Dans les inscriptions, dont la provenance exacte est inconnue ou incertaine, on relève une inscription religieuse fragmentaire (n°113), une dédicace votive au deo Apollini par Marcianus, un pérégrin (n°114) et trois épitaphes (n°115‑117).

L’analyse des inscriptions de ce corpus, certes modeste et peut-être peu représentatif, a néanmoins permis de constater la complexité de l’anthroponymie auscitaine, où sont attestés des noms aquitains, gaulois, grecs et latins. Parmi ces derniers, il est, comme toujours, très compliqué de distinguer les noms latins « italiens » des noms latins « régionaux », de couverture pour reprendre la formulation des auteurs, ou de traduction. Cité de droit latin, Auch nous fait surtout connaître des pérégrin(e)s. Même en l’absence de filiation, courante partout, il est vrai, chez les porteurs de noms uniques sur ces inscriptions lapidaires, les auteurs n’ont pas créé une catégorie d’incerti ; on pourrait en discuter…, même pour ces textes non officiels.
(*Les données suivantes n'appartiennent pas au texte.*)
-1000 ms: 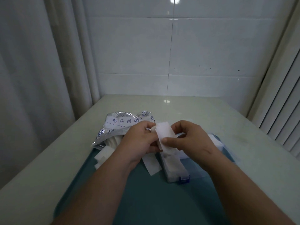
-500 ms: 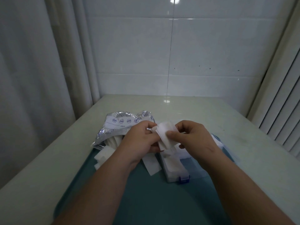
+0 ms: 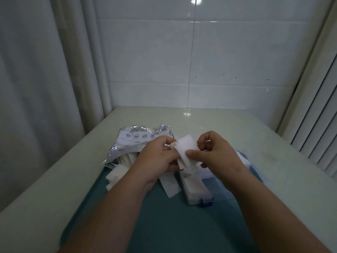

Dans l’épigraphie municipale d’Auch, comme dans la « vraie » vie, les citoyen(ne)s romain(e)s sont largement minoritaires. Une telle situation différencie nettement Auch des cités de la Narbonnaise, pourtant toute proche (Toulouse), où, par exemple à Vaison-la-Romaine, les citoyen(ne)s romain(e)s sont les plus nombreux dans l’épigraphie, ce qui n’était évidemment pas le cas à l’époque gallo-romaine. Comme partout, les esclaves sont très peu présents. L’analyse de la dénomination des conjoints permet aussi de constater que les mariages mixtes [entre des pérégrin(e)s et des citoyen(ne)s
romain(e)s] sont apparemment plutôt rares, alors qu’en Narbonnaise ils sont assez courants.

Une fois de plus, nous constatons donc que les modalités de la « romanisation » ont beaucoup varié d’une province à l’autre, voire d’une cité à l’autre en fonction des statuts, et qu’il est totalement vain et même « a-scientifique » de vouloir comparer l’incomparable, comme certains voudraient le faire. Les synthèses doivent d’abord être faites par cités, puis par provinces, avant de tenter d’improbables comparaisons plus généralistes, car il n’est d’épigraphie que locale.

Comme toujours dans les corpus épigraphiques des ILA, l’ouvrage comporte une copieuse bibliographie, deux indices : generalia, uerba propria, des tables de concordance, les crédits photographiques.

Bien documentés, prudents dans leurs conclusions, les deux auteurs offrent aux historiens de la Gaule (et aux autres) un bel ouvrage qui enrichit les ILA, dont d’autres corpus devraient bientôt voir le jour, notamment les Gabales de l’actuelle Lozère.